(Given data begins)

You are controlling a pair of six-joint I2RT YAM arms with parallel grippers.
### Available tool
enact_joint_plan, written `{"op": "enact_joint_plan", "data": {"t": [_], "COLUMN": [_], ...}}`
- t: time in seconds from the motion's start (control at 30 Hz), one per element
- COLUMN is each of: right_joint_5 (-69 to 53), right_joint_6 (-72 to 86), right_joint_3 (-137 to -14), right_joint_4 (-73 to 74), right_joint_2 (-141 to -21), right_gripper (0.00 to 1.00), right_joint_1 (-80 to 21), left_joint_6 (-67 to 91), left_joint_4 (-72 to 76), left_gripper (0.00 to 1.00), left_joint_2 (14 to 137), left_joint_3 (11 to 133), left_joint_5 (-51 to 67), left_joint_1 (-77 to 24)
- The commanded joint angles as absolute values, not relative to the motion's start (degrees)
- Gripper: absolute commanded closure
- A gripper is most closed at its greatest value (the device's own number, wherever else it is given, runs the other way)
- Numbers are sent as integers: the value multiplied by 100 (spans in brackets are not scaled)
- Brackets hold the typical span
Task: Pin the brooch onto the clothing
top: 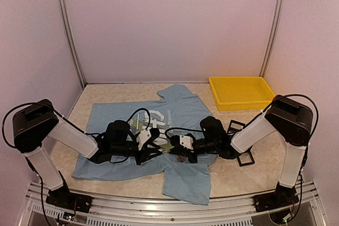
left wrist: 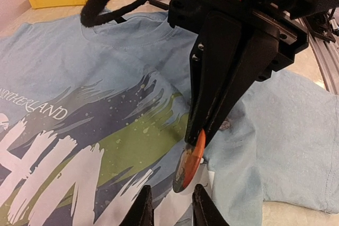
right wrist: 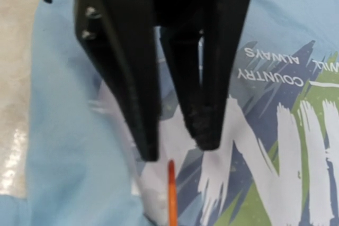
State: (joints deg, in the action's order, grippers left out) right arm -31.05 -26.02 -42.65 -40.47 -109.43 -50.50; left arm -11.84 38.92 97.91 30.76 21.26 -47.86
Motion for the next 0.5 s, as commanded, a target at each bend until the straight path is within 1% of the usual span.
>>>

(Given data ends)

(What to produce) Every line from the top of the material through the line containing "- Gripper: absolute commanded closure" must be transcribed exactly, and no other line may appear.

(Your response)
You are controlling a pair of six-joint I2RT YAM arms with parallel grippers.
### Available tool
enact_joint_plan, written `{"op": "enact_joint_plan", "data": {"t": [_], "COLUMN": [_], ...}}`
- t: time in seconds from the motion's start (control at 30 Hz), one per element
- COLUMN is each of: right_joint_5 (-69 to 53), right_joint_6 (-72 to 86), right_joint_3 (-137 to -14), right_joint_4 (-73 to 74), right_joint_2 (-141 to -21), right_gripper (0.00 to 1.00), right_joint_1 (-80 to 21), left_joint_6 (-67 to 91), left_joint_4 (-72 to 76), left_gripper (0.00 to 1.00), left_joint_2 (14 to 137), left_joint_3 (11 to 133), left_joint_5 (-51 to 67), left_joint_1 (-77 to 24)
- The commanded joint angles as absolute values, not relative to the motion's start (degrees)
- Gripper: absolute commanded closure

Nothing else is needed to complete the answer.